Editor's note: The following review begins a four part series of film reviews for the Wild and Scenic Environmental Film Festival that takes place in Nevada City Jan. 9, 10 and 11. Look for more of the series online at www.theunion.com/blogs/prospector.)

The film "Renewal" provides a quilt of eight activist stories. What makes "Renewal" such a bold show is who the activists are.

Catholics weave amongst Native American culture to protect land and water. Jews make the environment the core theme of a kids' camp. Evangelicals exercise opposition to big coal stripping and polluting their Appalachian Mountains. A farmer finds a market and a kinship with Muslims who relish his organic farming.
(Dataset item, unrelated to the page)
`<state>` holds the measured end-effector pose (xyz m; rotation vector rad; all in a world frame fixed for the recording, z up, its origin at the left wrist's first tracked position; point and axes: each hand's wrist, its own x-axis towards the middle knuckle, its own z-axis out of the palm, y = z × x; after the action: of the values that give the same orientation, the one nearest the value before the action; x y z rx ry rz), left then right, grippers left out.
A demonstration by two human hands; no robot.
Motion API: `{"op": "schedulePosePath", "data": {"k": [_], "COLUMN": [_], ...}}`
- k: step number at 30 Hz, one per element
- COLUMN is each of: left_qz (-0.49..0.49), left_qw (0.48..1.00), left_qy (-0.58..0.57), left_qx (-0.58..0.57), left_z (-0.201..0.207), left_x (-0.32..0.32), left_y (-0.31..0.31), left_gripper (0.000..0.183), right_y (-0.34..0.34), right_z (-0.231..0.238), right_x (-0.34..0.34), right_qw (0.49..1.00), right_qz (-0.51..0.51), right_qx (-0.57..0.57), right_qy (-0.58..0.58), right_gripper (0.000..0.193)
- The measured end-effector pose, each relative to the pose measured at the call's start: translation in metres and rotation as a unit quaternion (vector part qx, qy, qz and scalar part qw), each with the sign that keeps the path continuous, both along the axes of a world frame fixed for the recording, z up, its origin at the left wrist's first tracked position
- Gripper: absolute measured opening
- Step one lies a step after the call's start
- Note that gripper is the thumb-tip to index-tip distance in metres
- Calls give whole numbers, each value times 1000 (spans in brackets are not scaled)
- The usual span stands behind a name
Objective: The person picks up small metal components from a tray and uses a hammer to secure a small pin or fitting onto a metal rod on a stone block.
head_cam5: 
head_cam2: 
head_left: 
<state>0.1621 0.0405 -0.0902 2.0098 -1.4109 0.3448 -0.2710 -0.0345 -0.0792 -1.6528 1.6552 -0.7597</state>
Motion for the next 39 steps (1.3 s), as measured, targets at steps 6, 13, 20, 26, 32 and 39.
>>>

Buddhists tout recycled paper, be it toilet paper or paper stock in high profile magazines.

Make controversy out of such religiously based activism if you want. The film "Renewal" does not.

We are all beholding to the same air, the same water, the same precious resources of Earth. "Renewal" recognizes that people of faith represent a vast well of activism. It can connect the grass roots of community with the grass roots of politics. "Renewal" reminds us that what cradles us all is more fundamental than what divides us.

One of the things that make the Environmental Film Festival so impressive is its variety of stories and fresh perspectives. "The Linguists" is a film that sounds geeky and academic, but actually, it entices you with the passionate and adventurous quest of a couple of unique globetrotters.

Between the two of them, Gregory Anderson and David Harrison speak more than two dozen languages. They know that of the world's 7000 languages, more than 6000 of them may go extinct before the end of the century.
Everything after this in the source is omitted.